All of lore.kernel.org
 help / color / mirror / Atom feed
* [PATCH RESEND] Fix a dead loop in async_synchronize_full()
@ 2012-07-09  7:04 Li Zhong
  2012-07-11 22:42 ` Andrew Morton
  0 siblings, 1 reply; 10+ messages in thread
From: Li Zhong @ 2012-07-09  7:04 UTC (permalink / raw)
  To: LKML; +Cc: arjan, Paul E. McKenney, Christian Kujau, Cong Wang

This patch tries to fix a dead loop in  async_synchronize_full(), which
could be seen when preemption is disabled on a single cpu machine. 

void async_synchronize_full(void)
{
        do {
                async_synchronize_cookie(next_cookie);
        } while (!list_empty(&async_running) || !
list_empty(&async_pending));
}

async_synchronize_cookie() calls async_synchronize_cookie_domain() with
&async_running as the default domain to synchronize. 

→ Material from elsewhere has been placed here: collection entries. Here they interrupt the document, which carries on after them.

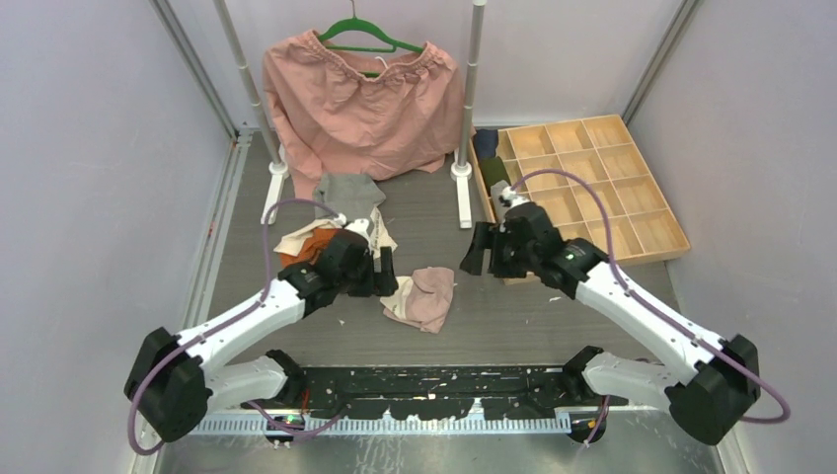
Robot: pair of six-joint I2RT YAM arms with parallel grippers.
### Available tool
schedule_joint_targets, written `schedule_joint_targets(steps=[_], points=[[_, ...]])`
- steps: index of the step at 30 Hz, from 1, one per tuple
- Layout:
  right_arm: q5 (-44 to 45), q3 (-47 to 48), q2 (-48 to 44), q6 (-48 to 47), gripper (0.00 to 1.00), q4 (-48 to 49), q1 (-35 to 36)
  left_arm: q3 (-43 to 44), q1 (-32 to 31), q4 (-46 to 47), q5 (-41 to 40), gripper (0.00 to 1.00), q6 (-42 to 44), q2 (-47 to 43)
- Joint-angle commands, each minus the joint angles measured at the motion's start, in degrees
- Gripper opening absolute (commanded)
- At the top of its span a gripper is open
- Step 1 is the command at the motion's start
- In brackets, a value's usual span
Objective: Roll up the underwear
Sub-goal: Place the underwear at the center of the board, then flatten out the underwear at the center of the board.
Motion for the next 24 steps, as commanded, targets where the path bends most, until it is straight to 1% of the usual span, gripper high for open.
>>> schedule_joint_targets(steps=[1, 2, 5, 11, 16, 19, 24], points=[[0.8, 1.7, 3.7, 2.9, 0.80, 4.6, 5.3, -4.3, 0.2, 10.2, 3.9, 0.83, -6.8, 3.0], [0.6, 1.5, 4.2, 3.2, 0.80, 5.4, 5.7, -5.1, 0.1, 11.1, 3.9, 0.80, -7.4, 3.8], [-2.1, 1.4, 6.6, 3.4, 0.80, 7.6, 6.3, -7.3, 0.1, 13.9, 4.1, 0.75, -8.5, 6.1], [-5.4, 5.0, 17.3, 1.9, 0.80, 9.8, 7.8, -9.0, 0.1, 17.3, 3.8, 0.69, -9.0, 9.7], [-4.9, 10.8, 28.2, -0.9, 0.77, 9.7, 9.3, -10.2, 0.1, 19.8, 3.5, 0.55, -8.9, 11.6], [-4.0, 14.3, 34.0, -2.9, 0.75, 8.9, 9.6, -10.4, 0.1, 20.2, 3.0, 0.53, -8.3, 13.1], [-3.8, 20.0, 40.7, -5.6, 0.73, 6.5, 10.4, -11.9, 0.1, 23.2, 3.0, 0.50, -8.5, 15.3]])
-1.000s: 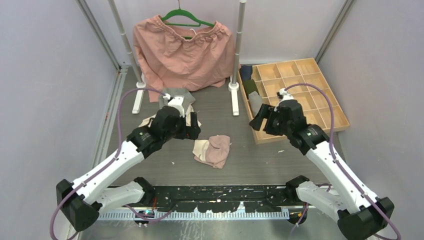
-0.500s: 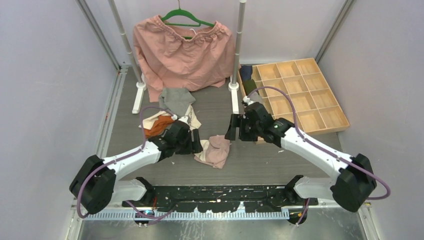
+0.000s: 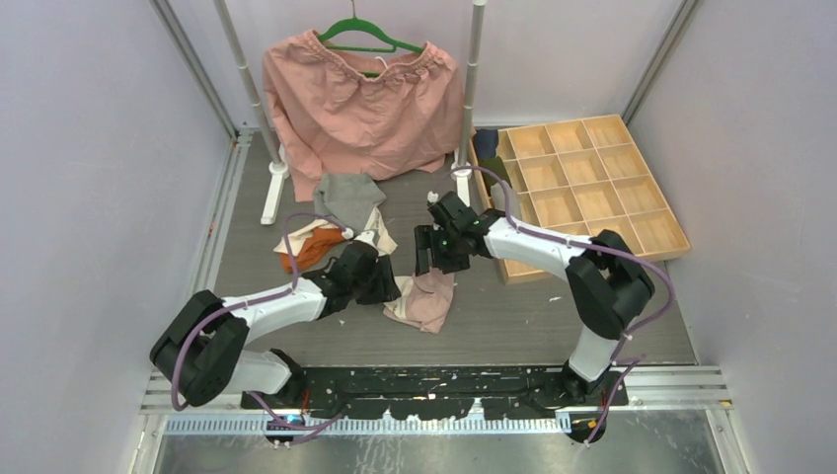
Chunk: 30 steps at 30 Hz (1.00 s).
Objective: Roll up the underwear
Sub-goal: Flatten out the underwear at the center of the board.
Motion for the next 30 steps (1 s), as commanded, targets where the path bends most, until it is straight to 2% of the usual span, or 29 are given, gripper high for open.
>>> schedule_joint_targets(steps=[1, 4, 7, 10, 15, 16, 20, 30], points=[[0.3, 6.5, 4.0, -4.2, 0.73, -1.7, 1.1, -1.6, 0.1, 5.0, -0.3, 0.49, 0.0, 2.1], [0.3, 8.8, 7.1, -5.3, 0.72, -2.7, 2.1, -1.8, 0.1, 6.6, 0.2, 0.43, 0.0, 3.7], [1.5, 10.5, 9.9, -6.2, 0.63, -4.1, 2.8, -1.9, 0.1, 7.4, 0.4, 0.36, 0.0, 4.5], [3.1, 10.0, 10.2, -6.2, 0.45, -3.4, 3.0, -2.1, 0.1, 7.6, 0.3, 0.28, 0.2, 4.8], [6.8, 7.1, 6.1, -5.9, 0.12, -0.8, 3.0, -1.5, 0.1, 6.9, -0.6, 0.06, 0.7, 3.6], [8.8, 6.3, 4.4, -5.7, 0.09, -0.1, 3.0, -0.7, 0.1, 6.2, -1.0, 0.02, 0.9, 3.0], [13.9, 2.3, -4.2, -4.7, 0.01, 2.1, 3.0, 2.5, 0.2, 1.4, -2.7, 0.01, 2.4, -2.0], [23.5, -0.6, -26.4, -4.8, 0.01, -0.9, 3.0, 12.8, 0.8, -10.1, -10.0, 0.01, 6.5, -15.8]])
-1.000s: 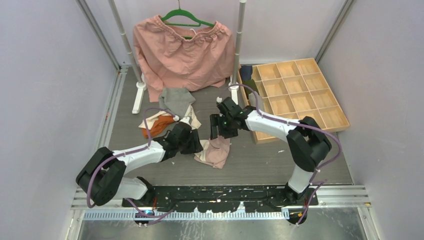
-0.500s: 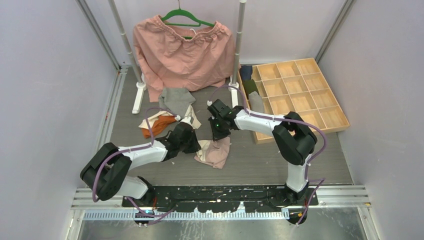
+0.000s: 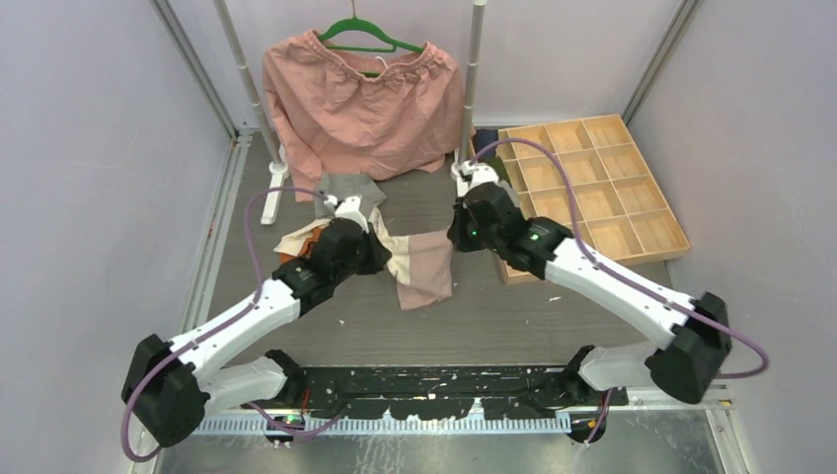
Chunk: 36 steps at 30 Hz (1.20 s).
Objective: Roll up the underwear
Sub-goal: Flatten out the underwear at the center of the board.
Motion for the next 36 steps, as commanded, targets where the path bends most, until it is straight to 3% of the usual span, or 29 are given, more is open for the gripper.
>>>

However, there might be some works in the async_pending list from other
domains. On a single cpu system, without preemption, there is no chance
for the other works to finish, so async_synchronize_full() enters a dead
loop. 

It seems async_synchronize_full() wants to synchronize all entries in
all running lists(domains), so maybe we could just check the entry_count
to know whether all works are finished. 

Currently, async_synchronize_cookie_domain() expects a non-NULL running
list ( if NULL, there would be NULL pointer dereference ), so maybe a
NULL pointer could be used as an indication for the functions to
synchronize all works in all domains. 

Reported-by: Paul E. McKenney <paulmck@linux.vnet.ibm.com>
Signed-off-by: Li Zhong <zhong@linux.vnet.ibm.com>
Tested-by: Paul E. McKenney <paulmck@linux.vnet.ibm.com>
Tested-by: Christian Kujau <lists@nerdbynature.de>
---
 kernel/async.c |   13 +++++++++----
 1 file changed, 9 insertions(+), 4 deletions(-)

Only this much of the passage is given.